**Task item:**
Below are some records; quote exactly the lines from the one that contains "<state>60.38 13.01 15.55" through the one that contains "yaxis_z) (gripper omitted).", inclusive, and no others.
**** Information given ****
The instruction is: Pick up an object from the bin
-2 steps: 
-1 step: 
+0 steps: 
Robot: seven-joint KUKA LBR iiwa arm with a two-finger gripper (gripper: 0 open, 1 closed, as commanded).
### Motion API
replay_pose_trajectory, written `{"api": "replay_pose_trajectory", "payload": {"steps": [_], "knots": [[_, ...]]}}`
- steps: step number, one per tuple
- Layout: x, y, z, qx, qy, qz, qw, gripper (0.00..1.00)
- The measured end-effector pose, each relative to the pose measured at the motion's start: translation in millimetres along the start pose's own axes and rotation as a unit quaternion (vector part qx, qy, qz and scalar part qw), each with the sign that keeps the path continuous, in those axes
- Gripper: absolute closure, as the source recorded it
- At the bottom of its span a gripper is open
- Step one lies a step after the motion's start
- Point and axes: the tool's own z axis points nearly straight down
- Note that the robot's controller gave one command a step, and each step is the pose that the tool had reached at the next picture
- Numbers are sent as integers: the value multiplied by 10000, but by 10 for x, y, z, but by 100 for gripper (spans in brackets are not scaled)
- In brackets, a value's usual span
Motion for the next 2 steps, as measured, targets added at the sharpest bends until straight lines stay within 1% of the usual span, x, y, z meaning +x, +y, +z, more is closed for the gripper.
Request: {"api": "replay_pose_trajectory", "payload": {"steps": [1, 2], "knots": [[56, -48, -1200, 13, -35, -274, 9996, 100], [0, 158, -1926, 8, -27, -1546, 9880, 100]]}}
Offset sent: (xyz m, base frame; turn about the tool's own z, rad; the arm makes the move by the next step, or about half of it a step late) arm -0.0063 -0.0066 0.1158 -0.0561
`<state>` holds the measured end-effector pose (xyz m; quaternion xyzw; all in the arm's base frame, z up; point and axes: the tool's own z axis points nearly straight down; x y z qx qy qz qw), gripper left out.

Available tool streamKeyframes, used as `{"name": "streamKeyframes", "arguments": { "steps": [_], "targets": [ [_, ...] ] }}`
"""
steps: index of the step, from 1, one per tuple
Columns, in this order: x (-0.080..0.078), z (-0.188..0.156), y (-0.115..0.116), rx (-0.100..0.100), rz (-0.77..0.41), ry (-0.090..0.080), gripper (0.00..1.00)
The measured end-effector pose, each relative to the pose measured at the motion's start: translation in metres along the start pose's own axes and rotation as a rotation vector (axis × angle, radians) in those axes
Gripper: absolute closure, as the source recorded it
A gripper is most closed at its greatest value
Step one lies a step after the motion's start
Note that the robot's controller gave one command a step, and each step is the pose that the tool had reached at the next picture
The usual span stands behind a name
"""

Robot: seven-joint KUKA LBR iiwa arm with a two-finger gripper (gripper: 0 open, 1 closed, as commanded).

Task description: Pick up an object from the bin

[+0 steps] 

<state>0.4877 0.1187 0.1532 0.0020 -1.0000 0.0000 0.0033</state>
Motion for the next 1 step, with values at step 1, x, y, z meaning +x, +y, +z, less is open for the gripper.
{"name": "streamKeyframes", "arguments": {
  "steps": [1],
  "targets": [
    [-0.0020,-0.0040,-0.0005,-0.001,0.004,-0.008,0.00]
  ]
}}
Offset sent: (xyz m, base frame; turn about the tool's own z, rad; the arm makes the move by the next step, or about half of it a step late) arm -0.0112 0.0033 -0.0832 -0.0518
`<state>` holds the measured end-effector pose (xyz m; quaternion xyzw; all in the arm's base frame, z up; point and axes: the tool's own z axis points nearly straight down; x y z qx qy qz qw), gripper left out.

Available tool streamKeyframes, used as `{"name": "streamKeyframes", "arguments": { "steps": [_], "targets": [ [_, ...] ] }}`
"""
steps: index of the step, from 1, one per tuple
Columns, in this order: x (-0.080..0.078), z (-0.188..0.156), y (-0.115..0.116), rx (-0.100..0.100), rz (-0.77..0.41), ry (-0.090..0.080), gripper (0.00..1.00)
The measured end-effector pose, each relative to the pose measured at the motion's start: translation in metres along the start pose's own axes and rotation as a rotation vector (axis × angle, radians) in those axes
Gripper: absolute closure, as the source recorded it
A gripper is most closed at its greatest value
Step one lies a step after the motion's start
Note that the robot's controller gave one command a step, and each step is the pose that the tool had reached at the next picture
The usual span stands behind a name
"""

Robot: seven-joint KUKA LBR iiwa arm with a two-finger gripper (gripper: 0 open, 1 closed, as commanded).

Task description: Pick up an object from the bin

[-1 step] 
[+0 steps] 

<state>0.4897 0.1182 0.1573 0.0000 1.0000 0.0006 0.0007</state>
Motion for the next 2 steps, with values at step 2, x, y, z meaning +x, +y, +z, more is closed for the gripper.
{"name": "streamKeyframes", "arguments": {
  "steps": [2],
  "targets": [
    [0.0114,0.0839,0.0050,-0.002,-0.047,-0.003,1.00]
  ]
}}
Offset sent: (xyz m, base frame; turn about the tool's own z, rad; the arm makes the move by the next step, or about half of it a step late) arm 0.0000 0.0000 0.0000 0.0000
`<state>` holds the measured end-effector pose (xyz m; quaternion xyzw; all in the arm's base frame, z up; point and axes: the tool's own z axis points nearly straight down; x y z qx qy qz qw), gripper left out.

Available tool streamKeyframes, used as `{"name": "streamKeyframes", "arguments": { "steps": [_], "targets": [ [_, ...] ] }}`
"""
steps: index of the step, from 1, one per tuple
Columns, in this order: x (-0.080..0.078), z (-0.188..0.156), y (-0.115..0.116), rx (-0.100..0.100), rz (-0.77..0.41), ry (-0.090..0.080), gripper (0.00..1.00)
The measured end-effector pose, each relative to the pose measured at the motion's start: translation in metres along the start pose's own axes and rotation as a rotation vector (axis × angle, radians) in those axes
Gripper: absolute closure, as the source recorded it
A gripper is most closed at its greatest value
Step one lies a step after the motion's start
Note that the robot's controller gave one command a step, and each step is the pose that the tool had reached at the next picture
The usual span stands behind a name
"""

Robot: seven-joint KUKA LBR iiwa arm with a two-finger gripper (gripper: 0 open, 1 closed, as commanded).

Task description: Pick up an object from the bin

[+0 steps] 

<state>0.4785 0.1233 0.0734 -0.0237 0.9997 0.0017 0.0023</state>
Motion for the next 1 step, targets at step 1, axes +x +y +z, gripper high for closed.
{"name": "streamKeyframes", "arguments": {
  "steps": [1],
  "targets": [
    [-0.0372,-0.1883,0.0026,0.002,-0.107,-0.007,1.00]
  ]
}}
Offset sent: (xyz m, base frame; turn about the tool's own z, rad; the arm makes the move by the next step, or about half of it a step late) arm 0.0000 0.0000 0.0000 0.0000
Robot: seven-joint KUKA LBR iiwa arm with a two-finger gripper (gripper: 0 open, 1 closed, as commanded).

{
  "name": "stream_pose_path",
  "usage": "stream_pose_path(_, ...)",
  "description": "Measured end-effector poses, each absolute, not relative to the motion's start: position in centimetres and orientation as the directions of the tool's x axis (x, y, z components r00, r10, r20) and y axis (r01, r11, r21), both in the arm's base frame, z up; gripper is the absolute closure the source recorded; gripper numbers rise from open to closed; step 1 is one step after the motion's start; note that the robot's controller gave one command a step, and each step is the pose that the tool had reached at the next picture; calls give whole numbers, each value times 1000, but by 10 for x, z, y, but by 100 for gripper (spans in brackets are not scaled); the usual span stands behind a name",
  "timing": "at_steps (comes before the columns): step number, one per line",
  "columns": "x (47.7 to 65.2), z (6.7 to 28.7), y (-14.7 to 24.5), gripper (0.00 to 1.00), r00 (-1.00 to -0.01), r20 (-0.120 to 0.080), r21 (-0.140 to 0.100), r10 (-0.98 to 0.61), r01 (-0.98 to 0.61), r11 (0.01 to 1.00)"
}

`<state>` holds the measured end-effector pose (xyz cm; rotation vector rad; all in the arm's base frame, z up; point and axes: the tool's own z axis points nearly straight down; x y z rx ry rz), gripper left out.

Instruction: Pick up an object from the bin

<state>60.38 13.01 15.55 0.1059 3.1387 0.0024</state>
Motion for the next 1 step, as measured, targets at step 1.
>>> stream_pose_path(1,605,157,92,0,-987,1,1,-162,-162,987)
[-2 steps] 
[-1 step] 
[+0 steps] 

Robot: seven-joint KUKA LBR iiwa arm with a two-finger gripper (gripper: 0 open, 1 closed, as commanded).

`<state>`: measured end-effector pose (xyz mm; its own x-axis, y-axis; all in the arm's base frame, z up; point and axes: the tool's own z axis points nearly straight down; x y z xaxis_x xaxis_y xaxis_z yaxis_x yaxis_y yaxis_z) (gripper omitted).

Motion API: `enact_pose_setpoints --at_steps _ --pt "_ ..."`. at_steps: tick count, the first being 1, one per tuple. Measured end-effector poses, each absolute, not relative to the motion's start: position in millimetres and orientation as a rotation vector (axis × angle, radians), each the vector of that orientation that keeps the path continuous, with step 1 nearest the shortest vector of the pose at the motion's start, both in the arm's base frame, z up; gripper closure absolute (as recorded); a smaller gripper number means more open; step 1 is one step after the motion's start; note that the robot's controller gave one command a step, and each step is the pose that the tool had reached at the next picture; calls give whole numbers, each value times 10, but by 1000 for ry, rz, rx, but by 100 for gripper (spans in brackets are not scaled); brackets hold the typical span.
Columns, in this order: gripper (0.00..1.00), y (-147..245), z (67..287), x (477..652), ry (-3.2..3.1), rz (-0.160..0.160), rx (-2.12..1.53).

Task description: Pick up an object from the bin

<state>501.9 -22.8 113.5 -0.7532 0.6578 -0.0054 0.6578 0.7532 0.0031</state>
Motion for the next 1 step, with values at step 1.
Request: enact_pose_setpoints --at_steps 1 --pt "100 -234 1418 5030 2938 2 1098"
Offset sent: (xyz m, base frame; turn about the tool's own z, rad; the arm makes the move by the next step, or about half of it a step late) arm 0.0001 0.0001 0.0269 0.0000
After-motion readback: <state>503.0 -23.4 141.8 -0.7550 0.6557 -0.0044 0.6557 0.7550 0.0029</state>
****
**Response:**
<state>60.38 13.01 15.55 0.1059 3.1387 0.0024</state>
Motion for the next 1 step, as measured, targets at step 1.
>>> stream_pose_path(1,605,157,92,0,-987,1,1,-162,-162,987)
[-2 steps] 
[-1 step] 
[+0 steps] 

Robot: seven-joint KUKA LBR iiwa arm with a two-finger gripper (gripper: 0 open, 1 closed, as commanded).

`<state>`: measured end-effector pose (xyz mm; its own x-axis, y-axis; all in the arm's base frame, z up; point and axes: the tool's own z axis points nearly straight down; x y z xaxis_x xaxis_y xaxis_z yaxis_x yaxis_y yaxis_z) (gripper omitted).

Work on this exercise is done.